Clawhammer Supply “Water” Stills ($149-374, Distilling, ??? Gallons)- This is probably the most interesting entry into our “complete guide to SHTF water filters”.  Distilled water can be one of the purest forms of drinking water.  None of the other entries can handle salt water, distilling can.  Distilling will leave chemicals and heavy metals behind.  There are no filter media to worry about, no back washing, and you need only to provide heat.  Using the Clawhammer will be a bit more involved that other methods as you must find a heat source and use it to turn the water from a liquid to a gas.  The gas then condenses as pure water.  Other than the ability to supply clean drinking water, the Clawhammer can provide alcohol fuel to power small engines, tractors, and even cars.  It can also do other things, which we won’t mention here.  They come in 1 gallon, 5 gallon, and 10 gallon capacities.  Look for some reviews and videos in the near future on the Clawhammer.

Specialty Filters

RAD Clearly Filtered ($30, Radiological Filtration Media, 25 Gallons)– While some of the above filters can probably remove radiological contaminants the RAD is specifically designed to do so, to the tune of 99.99%.  I call this a “specialty” filter because of its specific purpose.  The 25 gallon capacity will give you 50 man days of drinking water in an emergency, hopefully long enough to get you to a safe area of operations.  To operate the filter, unscrew the caps and insert into water and use like a straw.

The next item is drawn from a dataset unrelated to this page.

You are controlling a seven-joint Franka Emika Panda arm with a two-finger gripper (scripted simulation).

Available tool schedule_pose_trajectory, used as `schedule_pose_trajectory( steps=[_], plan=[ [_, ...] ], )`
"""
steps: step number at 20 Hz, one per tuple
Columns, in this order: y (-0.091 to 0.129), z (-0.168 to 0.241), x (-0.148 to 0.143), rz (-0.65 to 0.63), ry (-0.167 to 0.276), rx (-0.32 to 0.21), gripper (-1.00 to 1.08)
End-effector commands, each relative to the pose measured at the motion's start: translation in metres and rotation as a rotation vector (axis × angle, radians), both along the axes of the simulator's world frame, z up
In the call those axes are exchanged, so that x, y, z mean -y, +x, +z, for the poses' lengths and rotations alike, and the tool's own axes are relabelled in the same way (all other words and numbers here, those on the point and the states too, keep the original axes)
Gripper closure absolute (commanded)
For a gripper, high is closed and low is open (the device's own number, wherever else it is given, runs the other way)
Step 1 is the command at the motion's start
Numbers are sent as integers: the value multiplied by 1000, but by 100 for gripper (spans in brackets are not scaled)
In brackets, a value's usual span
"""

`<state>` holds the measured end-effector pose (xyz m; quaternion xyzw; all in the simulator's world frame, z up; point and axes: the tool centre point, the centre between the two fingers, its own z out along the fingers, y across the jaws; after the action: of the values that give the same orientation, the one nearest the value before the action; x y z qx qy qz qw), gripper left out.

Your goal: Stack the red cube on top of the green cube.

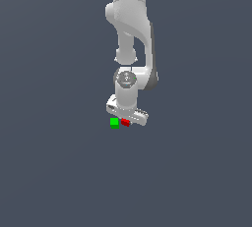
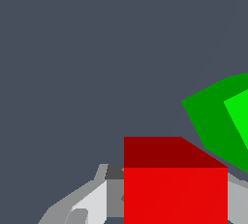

Seychelle Radiological Purification Bottle ($49, Carbon impregnated microfilter, 100 Gallons) Similar to the RAD, the Seychelle uses a proprietary carbon impregnated microfilter to filter up to 100 gallons of radiologically contaminated water.  The carbon impregnated filter is like a hollow fiber filter with active carbon added to catch very small particles.  The good news is the filter will catch almost anything, the bad news is once it is used, it is done.  To use, fill up the bottle with contaminated water, screw on the filter cap, and enjoy your filtered water.